NBC, whose careful nurturing of the USGA led last October to a five-year extension of its contract to televise the association's championships, may have damaged the relationship by signing Kevin Costner to do the narration for the opening segment of this Saturday's Open telecast. Some USGA officials feel that by linking the Open to the prerelease hype surrounding Tin Cup, the heavily promoted, R-rated movie featuring Costner as a golfer trying to win the event, NBC has tainted the national championship with commercialism. But what they really find distressing is that the network can unilaterally make decisions that imply that the USGA is a partner in such a promotion. "We don't sign off on everything they do," admits USGA executive director David Fay.
Others feel that using a movie star like Costner as a spokesman for golf is great for the game, and that all the hand-wringing makes the USGA look like a bunch of stuffed shirts. "I'd be willing to bet that Kevin's celebrity will do nothing but bring more awareness to the public," says Gary Foster, one of the producers of Tin Cup. "We're not a comedy spoof like Happy Gilmore. If this is a signal to me, it's that NBC thinks Kevin is a legitimate spokesman for this sport."
Of course, anything might be better than listening to Dick Enberg overstate the obvious in one of his gushy lead-ins.
Morse Code
There is no simple explanation for the transformation of 38-year-old Andrew Morse from nonentity to world's hottest pro golfer. Going into last week, Morse had won four consecutive tournaments on the Hooters tour, which is the equivalent of Double A baseball. First came a victory in Natchez, Miss., then two in Louisiana, in Monroe and Bastrop, and finally a win in Rantoul, Ill. He continued his run at U.S. Open qualifying at Exmoor Golf Club, near Chicago, where he was the medalist. His three-under-par 141 there made him 71 under for his last 290 holes. And while his Hooters streak finally came to an end on Sunday—he tied for seventh in the Heller Ford Classic in El Paso, Ill.—Morse thinks he could be a factor at Oakland Hills. "This'll be my first Open," Morse says, "and I'm looking forward to a good showing. Maybe I'll even threaten to win it."
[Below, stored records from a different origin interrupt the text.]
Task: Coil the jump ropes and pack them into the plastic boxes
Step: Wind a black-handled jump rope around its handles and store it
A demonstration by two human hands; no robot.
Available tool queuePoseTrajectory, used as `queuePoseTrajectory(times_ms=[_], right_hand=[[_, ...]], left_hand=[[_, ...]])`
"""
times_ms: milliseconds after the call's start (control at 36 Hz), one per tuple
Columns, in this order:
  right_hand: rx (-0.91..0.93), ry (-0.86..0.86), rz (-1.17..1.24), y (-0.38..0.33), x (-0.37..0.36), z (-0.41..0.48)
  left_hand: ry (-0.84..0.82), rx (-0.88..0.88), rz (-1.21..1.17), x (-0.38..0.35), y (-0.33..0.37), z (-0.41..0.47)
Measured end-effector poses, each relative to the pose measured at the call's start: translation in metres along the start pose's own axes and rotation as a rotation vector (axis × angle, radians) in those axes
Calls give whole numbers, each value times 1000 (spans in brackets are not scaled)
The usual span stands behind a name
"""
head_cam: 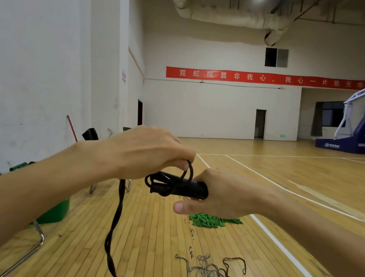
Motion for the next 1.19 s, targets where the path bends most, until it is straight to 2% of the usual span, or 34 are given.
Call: queuePoseTrajectory(times_ms=[222, 389, 472, 556, 639, 750, 833, 972, 1194], right_hand=[[-26, 39, 159, -2, -1, -4], [-20, 27, 222, -5, -3, -5], [17, 6, 221, -8, -2, -8], [59, -29, 236, -12, -1, -12], [123, -26, 336, -18, 6, -14], [175, 46, 484, -18, 22, -11], [180, 98, 535, -13, 31, -8], [157, 166, 630, 1, 42, -6], [-79, 331, 662, 48, 51, 1]], left_hand=[[17, 42, -161, 0, -4, -1], [-47, 106, -230, -1, -8, -1], [-118, 159, -456, -8, -15, -2], [-151, 244, -794, -11, -22, -6], [-127, 315, -1009, -14, -33, -12], [-92, 361, -1158, -25, -42, -21], [-40, 387, -1341, -34, -36, -22], [83, 530, -1712, -57, -34, -24], [96, 616, -1676, -81, -28, -30]])
Point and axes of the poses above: each hand's wrist, its own z-axis towards the middle knuckle, its own x-axis out of the back of the hand, y = z × x, the point moved 9 cm from there along z, towards the middle knuckle, and after that the axes turned 10 degrees about -z, right-handed, at the moved point
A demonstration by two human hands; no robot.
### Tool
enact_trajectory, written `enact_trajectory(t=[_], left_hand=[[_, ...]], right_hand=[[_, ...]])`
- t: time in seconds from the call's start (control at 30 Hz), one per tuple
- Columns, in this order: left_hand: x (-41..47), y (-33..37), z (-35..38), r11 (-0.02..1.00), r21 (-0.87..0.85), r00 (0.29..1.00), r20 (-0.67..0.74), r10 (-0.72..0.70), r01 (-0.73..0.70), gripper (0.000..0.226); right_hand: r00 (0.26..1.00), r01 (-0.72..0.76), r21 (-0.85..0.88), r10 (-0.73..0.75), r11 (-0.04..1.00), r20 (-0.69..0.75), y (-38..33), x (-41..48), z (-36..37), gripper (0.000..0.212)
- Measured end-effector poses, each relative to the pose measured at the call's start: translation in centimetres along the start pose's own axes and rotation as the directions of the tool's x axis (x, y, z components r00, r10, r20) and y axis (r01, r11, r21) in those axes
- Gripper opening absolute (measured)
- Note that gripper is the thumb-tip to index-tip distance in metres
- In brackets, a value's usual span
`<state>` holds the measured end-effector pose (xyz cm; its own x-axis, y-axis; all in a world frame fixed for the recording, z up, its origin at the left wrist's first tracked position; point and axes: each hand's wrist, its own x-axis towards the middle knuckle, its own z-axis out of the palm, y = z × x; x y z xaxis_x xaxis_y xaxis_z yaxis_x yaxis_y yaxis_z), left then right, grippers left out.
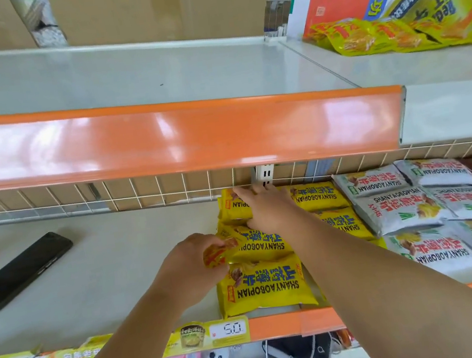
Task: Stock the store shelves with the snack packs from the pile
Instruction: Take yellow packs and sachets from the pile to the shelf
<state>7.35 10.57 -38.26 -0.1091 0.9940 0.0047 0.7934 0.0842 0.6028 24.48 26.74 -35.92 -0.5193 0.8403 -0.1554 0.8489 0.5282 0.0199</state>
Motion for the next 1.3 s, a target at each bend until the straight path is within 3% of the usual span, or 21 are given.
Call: enact_trajectory(t=[0.23,0.53,0.73,0.9,1.1,1.23,1.3], left_hand=[[-0.9,0.7,-0.3,1.0,0.003,1.0,-0.016,0.023,-0.023,0.043],[-5.3,4.3,-3.4,0.998,-0.013,0.989,-0.141,0.055,-0.057,0.046],[-11.0,8.4,-8.0,0.999,0.01,0.968,-0.247,0.053,-0.052,0.04],[-17.3,11.3,-11.7,0.999,0.025,0.952,-0.303,0.05,-0.045,0.041],[-21.4,19.1,-17.3,0.986,0.067,0.89,-0.425,0.164,-0.15,0.039],[-21.0,24.8,-20.1,0.973,0.101,0.84,-0.49,0.232,-0.21,0.041],[-20.2,27.5,-20.7,0.967,0.098,0.831,-0.497,0.251,-0.234,0.04]], right_hand=[[0.998,0.006,0.046,-0.003,0.999,-0.06,0.5,-0.6,-0.7,0.087],[0.978,0.11,0.079,-0.094,0.991,-0.188,0.3,-6.9,-4.4,0.073],[0.947,0.317,0.145,-0.303,0.937,-0.11,-1.1,-13.7,-8.5,0.052],[0.87,0.493,0.09,-0.488,0.866,-0.069,-2.9,-19.8,-13.8,0.044],[0.761,0.64,0.17,-0.589,0.749,-0.271,-2.2,-27.0,-22.6,0.032],[0.741,0.663,0.259,-0.566,0.702,-0.362,1.1,-30.5,-28.0,0.016],[0.735,0.656,0.243,-0.53,0.714,-0.423,3.4,-31.7,-29.9,0.021]])
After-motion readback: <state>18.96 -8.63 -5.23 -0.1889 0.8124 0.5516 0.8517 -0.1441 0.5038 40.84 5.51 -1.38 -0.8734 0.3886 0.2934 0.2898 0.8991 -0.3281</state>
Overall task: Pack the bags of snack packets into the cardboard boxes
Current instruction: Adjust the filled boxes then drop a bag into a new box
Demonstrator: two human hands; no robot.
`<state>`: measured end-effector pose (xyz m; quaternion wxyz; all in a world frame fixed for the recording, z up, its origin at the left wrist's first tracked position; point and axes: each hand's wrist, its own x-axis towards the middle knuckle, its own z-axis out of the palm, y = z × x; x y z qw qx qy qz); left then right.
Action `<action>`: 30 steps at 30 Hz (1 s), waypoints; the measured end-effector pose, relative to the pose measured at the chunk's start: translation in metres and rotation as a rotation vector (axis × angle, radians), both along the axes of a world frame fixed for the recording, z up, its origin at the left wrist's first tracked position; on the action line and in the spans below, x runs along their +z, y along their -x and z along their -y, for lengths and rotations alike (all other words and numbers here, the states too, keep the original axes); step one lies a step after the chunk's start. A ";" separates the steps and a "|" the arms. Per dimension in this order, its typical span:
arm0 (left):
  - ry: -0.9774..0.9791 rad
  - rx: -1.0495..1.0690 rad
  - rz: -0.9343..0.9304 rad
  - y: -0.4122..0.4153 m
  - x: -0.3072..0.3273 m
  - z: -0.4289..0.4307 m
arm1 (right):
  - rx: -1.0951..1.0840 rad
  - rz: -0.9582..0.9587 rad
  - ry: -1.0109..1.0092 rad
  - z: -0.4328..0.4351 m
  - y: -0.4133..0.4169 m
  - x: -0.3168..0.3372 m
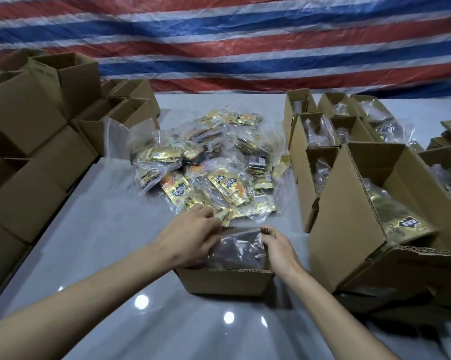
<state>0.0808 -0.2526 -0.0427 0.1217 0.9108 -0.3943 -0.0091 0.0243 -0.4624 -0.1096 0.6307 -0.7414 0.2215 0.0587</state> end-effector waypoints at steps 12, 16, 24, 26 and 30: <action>-0.601 -0.035 -0.304 0.009 -0.025 0.039 | 0.031 0.002 0.044 -0.003 0.002 -0.005; -0.612 -0.070 -0.508 0.003 -0.023 0.031 | 0.045 0.011 0.047 -0.002 0.002 -0.005; 0.259 0.120 -0.479 -0.048 0.013 0.021 | 0.045 0.024 0.022 -0.003 0.000 -0.006; 0.212 0.207 -0.328 -0.071 0.005 0.024 | 0.041 0.026 0.017 -0.004 0.001 -0.006; -0.219 0.089 -0.123 -0.102 -0.031 0.051 | 0.031 0.027 0.031 -0.004 0.002 -0.009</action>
Considering how far he has come, Morse can be excused for dreaming the impossible dream. After growing up playing public courses in the Boston area, Morse got a partial scholarship to North Carolina but lasted only three months there. He worked as a dishwasher and as the manager of a car wash before realizing he could make more money hustling golf.
As his game improved, Morse's horizons expanded. Only bad luck prevented him from winning the 1983 Massachusetts Open—he mismarked his ball on the final green—and he won back-to-back New England Opens in 1986 and '87. Following a sweep of the Maine, Massachusetts and New Hampshire opens in 1989, Morse struck out for the Hogan (now Nike) tour, traveling from one Monday qualifier to the next with his wife. Sue. in a motor home. He earned his Hogan card in 1991 but lost it in 1993 before Patti McGowan, an instructor from the David Leadbetter school, remade his swing. Morse then began playing the Hooters tour full time. His game came together late last year after a friend suggested he read Michael Murphy's mind-over-matter treatise, Golf in the Kingdom. Morse won a Hooters event the next week, then another before the season ended, and his good play carried over into 1996.
"The easiest thing would've been to quit," he says, looking back on the lean years. Now he's thinking big and beyond the Open. Morse intends to enter Tour qualifying school this fall.
Just like a Woman
Great Britain's Ladies Golf Union has closed a gender loophole by requiring that all contestants in the Aug. 15-18 Women's British Open be "females at birth."